• _ABOUT THIS EXERCISE_
Look through the data below for the string "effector", and copy every line where it turns up.

• _DATA SECTION_
= = = = =
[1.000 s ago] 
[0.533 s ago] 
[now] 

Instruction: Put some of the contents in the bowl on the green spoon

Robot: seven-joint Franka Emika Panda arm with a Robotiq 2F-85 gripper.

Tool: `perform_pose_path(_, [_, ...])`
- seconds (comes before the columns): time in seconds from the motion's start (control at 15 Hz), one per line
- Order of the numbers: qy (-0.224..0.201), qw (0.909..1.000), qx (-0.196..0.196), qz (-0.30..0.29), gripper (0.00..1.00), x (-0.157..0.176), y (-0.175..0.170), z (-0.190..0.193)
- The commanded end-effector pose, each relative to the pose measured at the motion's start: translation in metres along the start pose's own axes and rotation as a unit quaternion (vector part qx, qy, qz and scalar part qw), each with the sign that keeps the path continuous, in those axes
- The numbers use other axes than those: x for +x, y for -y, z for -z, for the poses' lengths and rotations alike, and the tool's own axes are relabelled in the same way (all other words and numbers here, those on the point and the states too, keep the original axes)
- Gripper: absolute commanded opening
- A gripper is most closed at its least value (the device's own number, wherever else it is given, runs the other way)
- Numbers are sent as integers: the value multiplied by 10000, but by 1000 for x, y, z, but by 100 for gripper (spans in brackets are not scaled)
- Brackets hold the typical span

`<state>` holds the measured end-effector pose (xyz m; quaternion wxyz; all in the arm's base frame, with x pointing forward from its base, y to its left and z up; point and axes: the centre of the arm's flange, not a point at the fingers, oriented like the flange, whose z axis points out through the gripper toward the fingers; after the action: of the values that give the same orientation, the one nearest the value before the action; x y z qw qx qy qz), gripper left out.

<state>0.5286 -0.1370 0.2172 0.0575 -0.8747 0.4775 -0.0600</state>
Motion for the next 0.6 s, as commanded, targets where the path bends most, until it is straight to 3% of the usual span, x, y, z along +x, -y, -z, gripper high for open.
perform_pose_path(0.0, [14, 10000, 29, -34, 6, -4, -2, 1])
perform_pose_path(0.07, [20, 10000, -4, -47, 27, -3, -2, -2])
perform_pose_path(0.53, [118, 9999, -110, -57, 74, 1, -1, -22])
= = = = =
• _EXERCISE SOLUTION_
- The commanded end-effector pose, each relative to the pose measured at the motion's start: translation in metres along the start pose's own axes and rotation as a unit quaternion (vector part qx, qy, qz and scalar part qw), each with the sign that keeps the path continuous, in those axes
`<state>` holds the measured end-effector pose (xyz m; quaternion wxyz; all in the arm's base frame, with x pointing forward from its base, y to its left and z up; point and axes: the centre of the arm's flange, not a point at the fingers, oriented like the flange, whose z axis points out through the gripper toward the fingers; after the action: of the values that give the same orientation, the one nearest the value before the action; x y z qw qx qy qz), gripper left out.

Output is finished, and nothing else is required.